__Requirement__.
Your task is to find every line of the listing that includes "each" and copy it.

——

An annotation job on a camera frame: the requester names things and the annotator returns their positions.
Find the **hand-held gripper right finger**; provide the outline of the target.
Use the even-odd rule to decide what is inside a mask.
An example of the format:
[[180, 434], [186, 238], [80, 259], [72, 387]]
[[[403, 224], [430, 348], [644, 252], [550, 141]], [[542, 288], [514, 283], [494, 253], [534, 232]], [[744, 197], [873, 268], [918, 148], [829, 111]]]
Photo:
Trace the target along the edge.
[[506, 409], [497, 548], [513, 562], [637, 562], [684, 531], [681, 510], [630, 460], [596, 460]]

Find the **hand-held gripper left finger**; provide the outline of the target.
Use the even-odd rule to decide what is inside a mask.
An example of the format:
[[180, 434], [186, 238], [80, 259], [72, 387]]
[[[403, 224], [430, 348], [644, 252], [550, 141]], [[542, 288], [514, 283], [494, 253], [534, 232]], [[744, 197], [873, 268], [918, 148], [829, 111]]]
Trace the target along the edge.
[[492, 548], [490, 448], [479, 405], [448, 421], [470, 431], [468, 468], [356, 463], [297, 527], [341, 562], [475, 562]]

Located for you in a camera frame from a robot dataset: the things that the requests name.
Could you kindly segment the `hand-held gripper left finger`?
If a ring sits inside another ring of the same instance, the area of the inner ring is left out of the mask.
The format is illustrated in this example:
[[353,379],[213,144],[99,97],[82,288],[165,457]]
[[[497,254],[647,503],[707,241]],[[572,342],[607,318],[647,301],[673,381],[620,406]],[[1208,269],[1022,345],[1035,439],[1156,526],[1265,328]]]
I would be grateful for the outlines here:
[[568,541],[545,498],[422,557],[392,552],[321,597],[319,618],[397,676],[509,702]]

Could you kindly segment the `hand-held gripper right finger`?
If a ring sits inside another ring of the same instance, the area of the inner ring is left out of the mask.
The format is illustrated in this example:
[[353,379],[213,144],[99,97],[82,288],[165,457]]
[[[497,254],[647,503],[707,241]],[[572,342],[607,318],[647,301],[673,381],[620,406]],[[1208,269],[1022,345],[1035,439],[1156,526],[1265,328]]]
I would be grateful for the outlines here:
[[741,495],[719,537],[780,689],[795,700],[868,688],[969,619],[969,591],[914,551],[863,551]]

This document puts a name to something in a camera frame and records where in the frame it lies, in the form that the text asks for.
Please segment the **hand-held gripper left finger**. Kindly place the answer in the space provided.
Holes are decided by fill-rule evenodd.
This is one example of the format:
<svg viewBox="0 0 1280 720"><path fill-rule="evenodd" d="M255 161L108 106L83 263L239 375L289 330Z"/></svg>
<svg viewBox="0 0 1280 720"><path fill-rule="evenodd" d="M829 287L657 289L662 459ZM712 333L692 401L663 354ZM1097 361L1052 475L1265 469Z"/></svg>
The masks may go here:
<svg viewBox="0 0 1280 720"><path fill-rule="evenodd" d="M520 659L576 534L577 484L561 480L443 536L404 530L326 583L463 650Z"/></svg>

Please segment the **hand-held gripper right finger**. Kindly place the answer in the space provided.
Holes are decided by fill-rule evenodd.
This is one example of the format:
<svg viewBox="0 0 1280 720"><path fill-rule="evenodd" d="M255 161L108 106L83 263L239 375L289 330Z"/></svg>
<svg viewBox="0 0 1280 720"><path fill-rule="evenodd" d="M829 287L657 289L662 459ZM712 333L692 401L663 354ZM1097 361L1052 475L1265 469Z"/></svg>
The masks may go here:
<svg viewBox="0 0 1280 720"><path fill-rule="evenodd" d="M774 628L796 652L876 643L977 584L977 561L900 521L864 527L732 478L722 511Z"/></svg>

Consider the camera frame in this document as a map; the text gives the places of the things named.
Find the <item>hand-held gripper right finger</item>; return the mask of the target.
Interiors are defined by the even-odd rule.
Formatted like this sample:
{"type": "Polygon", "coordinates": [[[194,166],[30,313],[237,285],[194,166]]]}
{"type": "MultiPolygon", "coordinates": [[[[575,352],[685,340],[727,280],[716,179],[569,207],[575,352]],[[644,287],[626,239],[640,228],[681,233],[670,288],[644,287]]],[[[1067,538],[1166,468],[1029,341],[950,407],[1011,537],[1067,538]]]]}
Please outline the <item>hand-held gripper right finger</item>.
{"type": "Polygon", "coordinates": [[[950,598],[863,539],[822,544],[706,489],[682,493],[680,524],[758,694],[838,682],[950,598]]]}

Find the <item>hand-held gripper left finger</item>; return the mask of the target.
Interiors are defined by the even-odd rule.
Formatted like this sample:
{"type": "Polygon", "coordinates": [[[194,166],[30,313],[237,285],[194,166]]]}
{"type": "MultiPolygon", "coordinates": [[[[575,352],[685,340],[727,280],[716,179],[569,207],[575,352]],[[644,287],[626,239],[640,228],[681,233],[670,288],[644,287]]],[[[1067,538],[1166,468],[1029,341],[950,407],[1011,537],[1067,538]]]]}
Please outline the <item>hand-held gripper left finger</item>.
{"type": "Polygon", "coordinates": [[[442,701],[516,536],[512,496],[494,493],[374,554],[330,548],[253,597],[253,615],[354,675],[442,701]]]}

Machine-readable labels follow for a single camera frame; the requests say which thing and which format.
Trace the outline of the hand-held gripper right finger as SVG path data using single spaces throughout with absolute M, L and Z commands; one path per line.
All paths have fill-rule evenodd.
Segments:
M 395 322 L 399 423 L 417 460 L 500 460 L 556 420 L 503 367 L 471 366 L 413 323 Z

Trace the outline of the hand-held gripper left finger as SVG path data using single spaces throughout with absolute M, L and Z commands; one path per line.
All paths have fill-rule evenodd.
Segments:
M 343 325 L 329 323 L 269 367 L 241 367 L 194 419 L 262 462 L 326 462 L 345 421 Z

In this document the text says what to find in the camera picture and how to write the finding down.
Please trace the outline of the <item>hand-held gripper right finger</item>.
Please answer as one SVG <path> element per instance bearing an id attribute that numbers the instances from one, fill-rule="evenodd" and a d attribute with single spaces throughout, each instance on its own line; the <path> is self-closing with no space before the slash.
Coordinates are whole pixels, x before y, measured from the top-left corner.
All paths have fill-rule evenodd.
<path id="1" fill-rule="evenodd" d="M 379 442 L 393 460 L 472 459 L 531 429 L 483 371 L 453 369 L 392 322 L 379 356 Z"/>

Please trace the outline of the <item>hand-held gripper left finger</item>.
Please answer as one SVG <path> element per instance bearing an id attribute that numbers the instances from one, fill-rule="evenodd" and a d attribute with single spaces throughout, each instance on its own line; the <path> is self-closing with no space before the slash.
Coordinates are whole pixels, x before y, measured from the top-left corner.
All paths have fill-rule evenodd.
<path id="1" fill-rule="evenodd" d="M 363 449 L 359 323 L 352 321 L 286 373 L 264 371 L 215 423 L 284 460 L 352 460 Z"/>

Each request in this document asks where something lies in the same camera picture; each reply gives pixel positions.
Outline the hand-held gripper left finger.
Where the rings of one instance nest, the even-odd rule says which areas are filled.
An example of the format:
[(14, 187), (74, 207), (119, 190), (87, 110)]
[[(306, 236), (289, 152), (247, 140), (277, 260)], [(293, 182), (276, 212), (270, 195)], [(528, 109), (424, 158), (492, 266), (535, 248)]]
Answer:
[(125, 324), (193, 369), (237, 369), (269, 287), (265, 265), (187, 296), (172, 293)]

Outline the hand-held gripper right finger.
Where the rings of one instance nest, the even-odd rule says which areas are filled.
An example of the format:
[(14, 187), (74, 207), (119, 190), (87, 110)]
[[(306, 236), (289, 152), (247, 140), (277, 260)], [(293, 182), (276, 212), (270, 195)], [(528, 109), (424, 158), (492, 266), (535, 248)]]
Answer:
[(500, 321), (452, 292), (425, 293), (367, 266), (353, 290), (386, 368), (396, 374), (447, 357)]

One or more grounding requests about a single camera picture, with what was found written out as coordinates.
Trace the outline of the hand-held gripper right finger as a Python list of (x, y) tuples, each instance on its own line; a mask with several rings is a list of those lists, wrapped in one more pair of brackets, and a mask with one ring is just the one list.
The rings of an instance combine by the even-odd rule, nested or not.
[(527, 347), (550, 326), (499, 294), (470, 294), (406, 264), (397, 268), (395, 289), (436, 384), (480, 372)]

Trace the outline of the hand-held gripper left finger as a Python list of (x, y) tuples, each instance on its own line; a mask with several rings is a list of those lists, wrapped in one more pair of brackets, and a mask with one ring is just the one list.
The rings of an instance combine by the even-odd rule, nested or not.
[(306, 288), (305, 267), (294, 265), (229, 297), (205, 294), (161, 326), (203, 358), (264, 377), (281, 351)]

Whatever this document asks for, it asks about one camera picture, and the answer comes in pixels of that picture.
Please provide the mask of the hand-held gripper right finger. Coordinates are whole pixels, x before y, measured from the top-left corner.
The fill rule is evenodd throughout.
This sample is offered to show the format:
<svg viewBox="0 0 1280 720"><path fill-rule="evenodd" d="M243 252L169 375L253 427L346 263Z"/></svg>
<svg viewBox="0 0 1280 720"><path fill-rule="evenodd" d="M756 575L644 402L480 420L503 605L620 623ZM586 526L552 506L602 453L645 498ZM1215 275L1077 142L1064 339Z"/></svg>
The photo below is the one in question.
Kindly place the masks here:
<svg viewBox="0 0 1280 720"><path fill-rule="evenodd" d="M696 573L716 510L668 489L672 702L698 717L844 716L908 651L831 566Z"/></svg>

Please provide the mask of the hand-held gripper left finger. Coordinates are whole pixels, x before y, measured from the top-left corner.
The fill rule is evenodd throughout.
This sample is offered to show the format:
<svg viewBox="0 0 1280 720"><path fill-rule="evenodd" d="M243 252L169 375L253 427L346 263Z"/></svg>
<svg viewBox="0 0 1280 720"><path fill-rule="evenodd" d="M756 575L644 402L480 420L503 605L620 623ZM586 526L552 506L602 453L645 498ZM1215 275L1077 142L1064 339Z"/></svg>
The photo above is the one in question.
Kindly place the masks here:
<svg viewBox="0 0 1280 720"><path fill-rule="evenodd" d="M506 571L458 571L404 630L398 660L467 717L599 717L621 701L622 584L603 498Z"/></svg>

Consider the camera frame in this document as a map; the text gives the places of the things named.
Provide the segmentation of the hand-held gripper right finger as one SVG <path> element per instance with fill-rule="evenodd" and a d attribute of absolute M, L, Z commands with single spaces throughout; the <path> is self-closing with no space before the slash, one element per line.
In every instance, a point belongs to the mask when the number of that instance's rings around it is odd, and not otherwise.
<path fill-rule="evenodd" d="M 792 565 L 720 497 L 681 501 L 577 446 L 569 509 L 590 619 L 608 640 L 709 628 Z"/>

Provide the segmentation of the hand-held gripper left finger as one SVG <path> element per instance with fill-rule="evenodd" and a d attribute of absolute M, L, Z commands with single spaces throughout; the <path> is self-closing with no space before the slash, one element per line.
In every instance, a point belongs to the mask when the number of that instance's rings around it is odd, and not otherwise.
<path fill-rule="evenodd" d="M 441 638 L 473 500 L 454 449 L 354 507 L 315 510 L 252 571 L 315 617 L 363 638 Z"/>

——

__Written response__.
Please answer as one SVG <path> element per instance bearing an id attribute that numbers the instances from one, fill-rule="evenodd" and a d attribute with single spaces throughout, each instance on its own line; the <path> is self-closing with no space before the slash.
Please answer as one SVG <path> element per instance bearing an id attribute that numbers the instances from one, fill-rule="evenodd" and a d attribute with single spaces throughout, each instance on its own line; the <path> is self-closing with no space before the slash.
Each request in this document asks where something lies in the same camera picture; each reply gives pixel positions.
Trace the outline of the hand-held gripper right finger as a Python list of (x, y) tuples, each instance on its own line; a mask with several rings is a list of those lists, wrapped in one more pair of brackets, and a mask with one ring is just the one list.
Trace the outline of the hand-held gripper left finger as a Python list of (x, y) tuples, each instance on its own line; a mask with several rings is a list of those lists, wrapped in one more pair of brackets, and a mask with one ring is just the one list.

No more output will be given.